The new plan involves more than one hundred seminarians from all three dioceses who will complete their graduate studies and formation at the Yonkers school, also called “Dunwoodie,” starting this year.

While graduate-level seminarians are living and studying at Dunwoodie, undergraduate- level seminarians and postcollege “pre-theologians” from the three dioceses will reside in the Cathedral Seminary Residence of the Immaculate Conception in the Douglaston neighborhood of Queens—the site of the Brooklyn diocese’s former Cathedral College, which closed in 1988. They will take at least some of their courses there as well.

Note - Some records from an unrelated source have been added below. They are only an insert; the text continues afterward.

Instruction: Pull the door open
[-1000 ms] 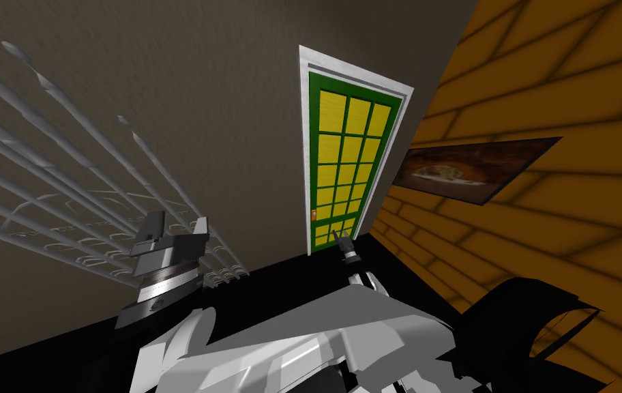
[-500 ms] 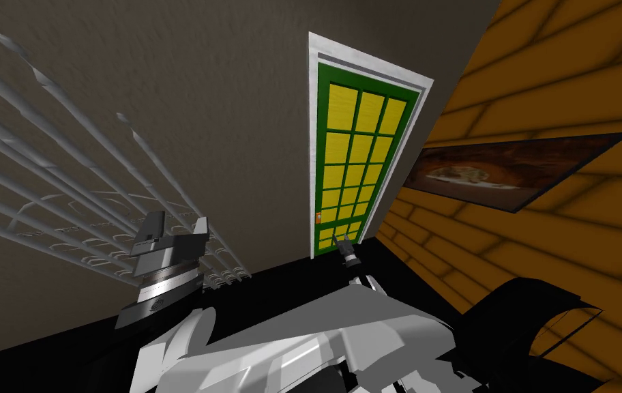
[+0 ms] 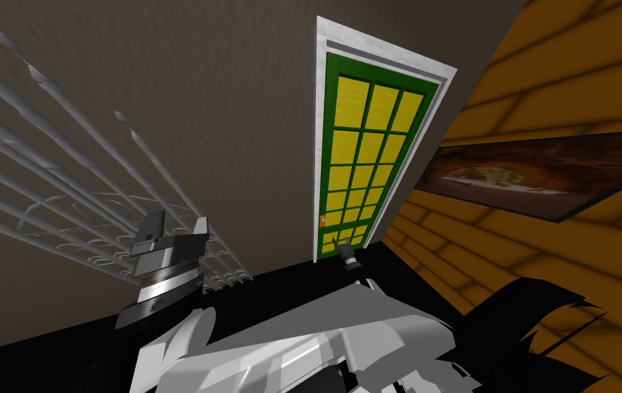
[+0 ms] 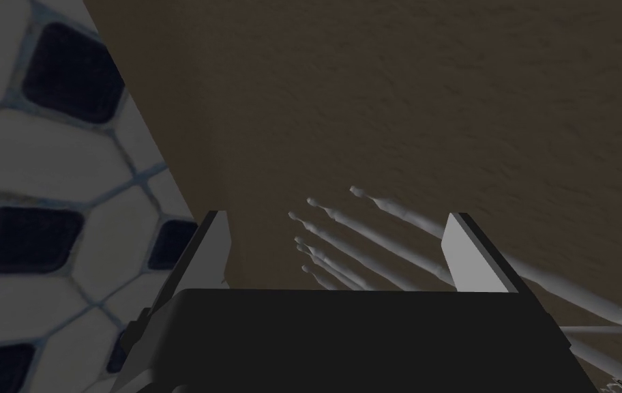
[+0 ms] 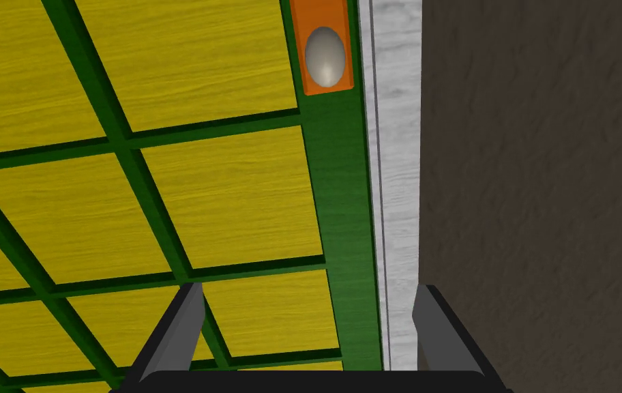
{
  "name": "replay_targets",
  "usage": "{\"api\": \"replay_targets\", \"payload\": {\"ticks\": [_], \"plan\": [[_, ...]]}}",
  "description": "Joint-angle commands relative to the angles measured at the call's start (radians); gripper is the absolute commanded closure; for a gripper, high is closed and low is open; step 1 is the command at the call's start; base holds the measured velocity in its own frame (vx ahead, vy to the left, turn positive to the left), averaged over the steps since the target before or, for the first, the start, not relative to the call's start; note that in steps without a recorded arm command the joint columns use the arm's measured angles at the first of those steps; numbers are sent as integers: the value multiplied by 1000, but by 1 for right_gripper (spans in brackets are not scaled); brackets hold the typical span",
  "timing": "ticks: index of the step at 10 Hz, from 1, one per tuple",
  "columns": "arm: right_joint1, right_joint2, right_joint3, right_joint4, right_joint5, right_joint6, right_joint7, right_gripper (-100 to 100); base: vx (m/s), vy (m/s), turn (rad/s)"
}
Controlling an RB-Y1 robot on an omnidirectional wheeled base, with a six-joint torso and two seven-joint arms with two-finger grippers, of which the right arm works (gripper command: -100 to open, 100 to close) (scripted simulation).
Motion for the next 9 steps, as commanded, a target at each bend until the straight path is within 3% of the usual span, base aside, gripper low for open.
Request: {"api": "replay_targets", "payload": {"ticks": [1, 9], "plan": [[0, 3, -2, 29, 5, -11, 37, -100, 153, 21, 75], [-25, 4, -13, 166, 19, -51, 163, -100, 100, -5, 50]]}}
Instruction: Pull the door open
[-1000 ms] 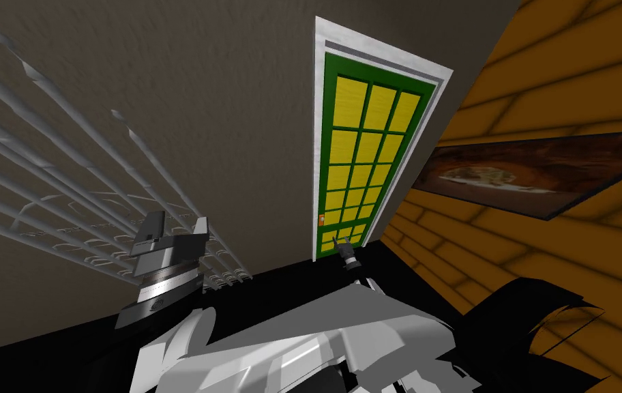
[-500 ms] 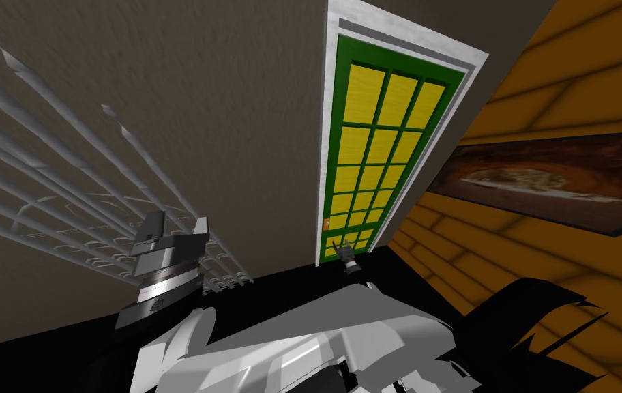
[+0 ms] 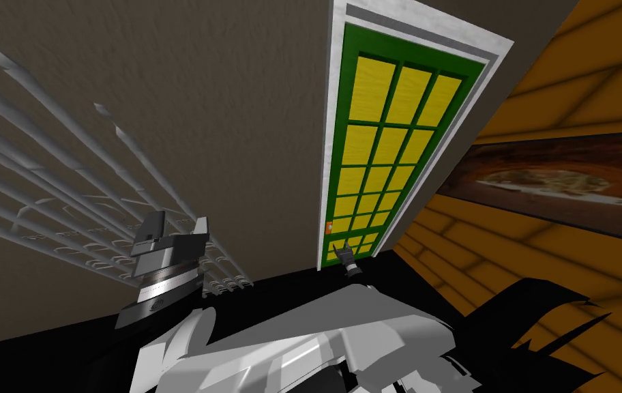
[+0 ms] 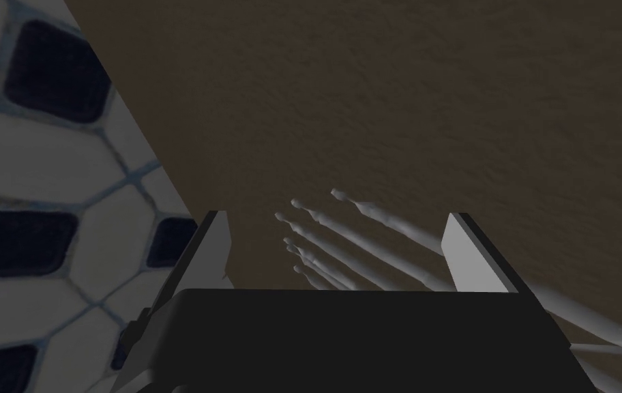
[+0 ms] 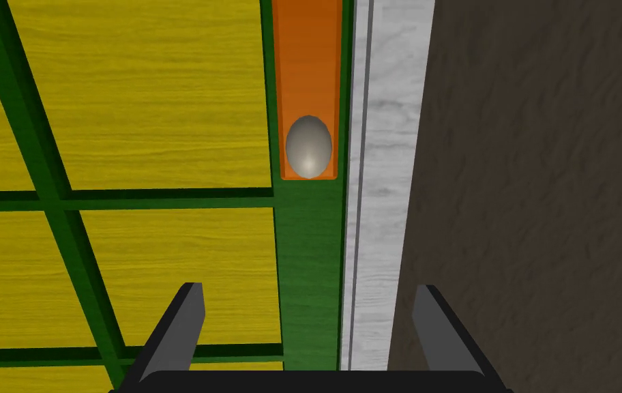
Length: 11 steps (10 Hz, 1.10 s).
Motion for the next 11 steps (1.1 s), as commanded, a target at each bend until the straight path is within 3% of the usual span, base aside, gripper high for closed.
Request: {"api": "replay_targets", "payload": {"ticks": [1, 2, 3, 6, 11], "plan": [[-3, 1, -2, 24, 4, -6, 30, -100, 135, -3, 56], [-2, 0, -1, 14, 2, -4, 17, -100, 61, -2, 11], [-1, -16, -15, 39, -6, -24, 10, -100, 131, 65, 145], [2, -41, -37, 74, -19, -53, -7, -100, 189, 57, 93], [6, -84, -75, 136, -43, -105, -37, -100, 183, -1, 90]]}}
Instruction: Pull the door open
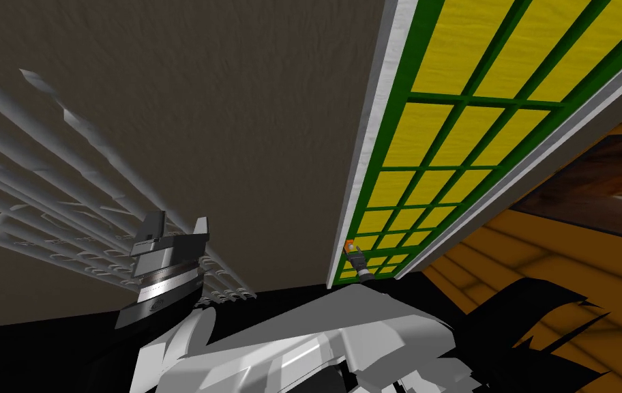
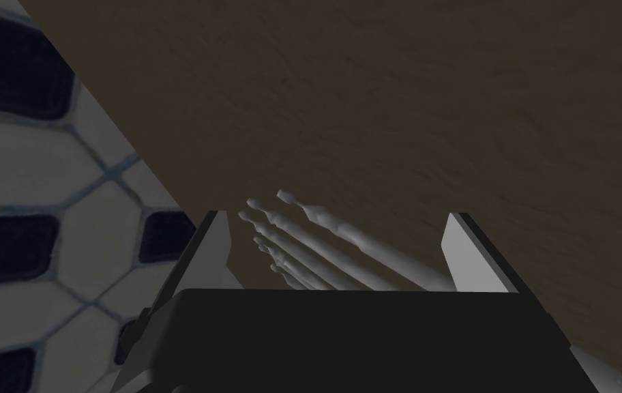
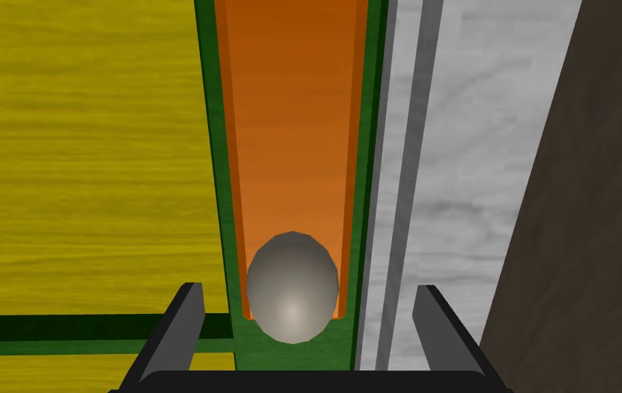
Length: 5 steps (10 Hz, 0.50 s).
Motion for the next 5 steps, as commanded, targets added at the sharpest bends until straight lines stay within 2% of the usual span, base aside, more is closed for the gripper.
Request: {"api": "replay_targets", "payload": {"ticks": [1, 2, 3, 5], "plan": [[-4, -16, -14, 28, -9, -21, -9, -100, 116, 0, 55], [6, -5, -3, 19, -2, -13, -5, -100, 34, 8, -7], [6, -5, -3, 19, -2, -13, -5, 100, -26, 9, -3], [6, -5, -3, 19, -2, -13, -5, 100, -11, -14, -7]]}}
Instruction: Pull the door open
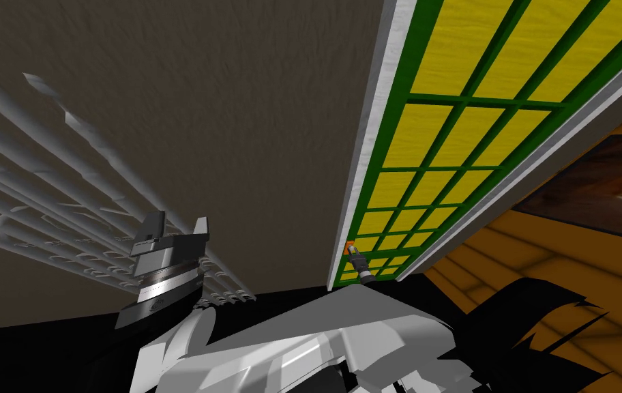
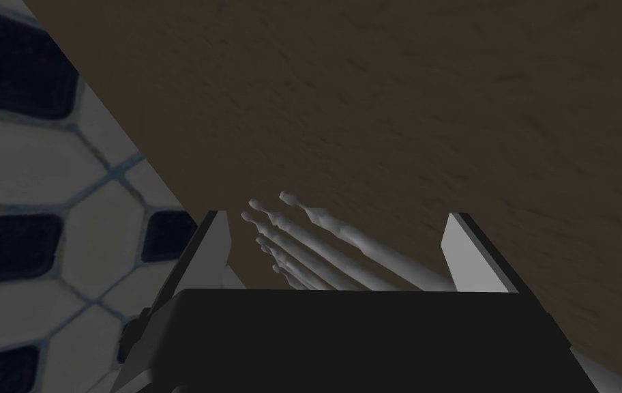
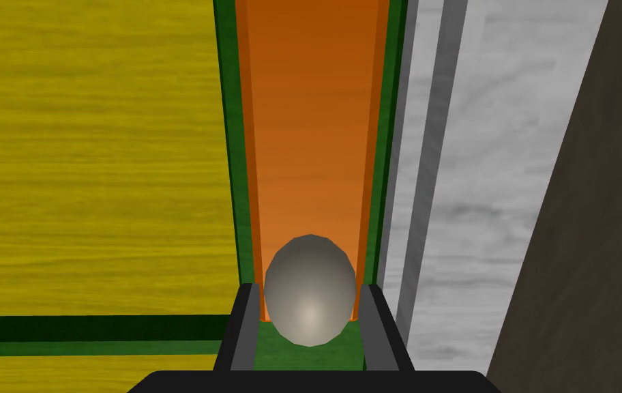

Living in the communal residence, undergraduate- level seminarians will earn bachelor’s degrees, with at least a minor in philosophy, at St. John’s University in Queens or at other nearby Catholic colleges. At the same time, “pre-theologians” —college graduates taking prerequisite philosophy classes before they begin graduate- level studies for the priesthood— will earn two-year accredited master’s degrees in philosophy through St. Joseph’s Seminary by taking graduate courses at the Douglaston campus. (A similar program for college and “pre-theology” students, formerly offered on the Dunwoodie campus, has now closed.)

Finally, several new programs will find their homes at the Seminary of the Immaculate Conception in Huntington, 40 miles out on Long Island in the Diocese of Rockville Centre. After a “teach-out” during which current students finish their coursework, Immaculate Conception will no longer offer post-graduate degrees for laity and clergy candidates nor seminary training leading to ordination—in Catholic parlance, it will no longer be a “theologate”—and its state charter as an independent degree-granting institution will be suspended.

Instead, the campus will become the Immaculate Conception Center for the New Evangelization, a retreat and conference facility operated by the diocese. The Huntington campus will also become a branch campus of St. Joseph’s Seminary, where lay students and permanent deacon candidates will earn master’s degrees in theology and pastoral studies under the aegis of St. Joseph’s.

The new Immaculate Conception Center will also host the Sacred Heart Institute for the Ongoing Formation of Clergy, yet another entity within the three-diocese partnership, which offers unaccredited orientation programs for parish priests, permanent deacons, newly ordained clergy, and international priests.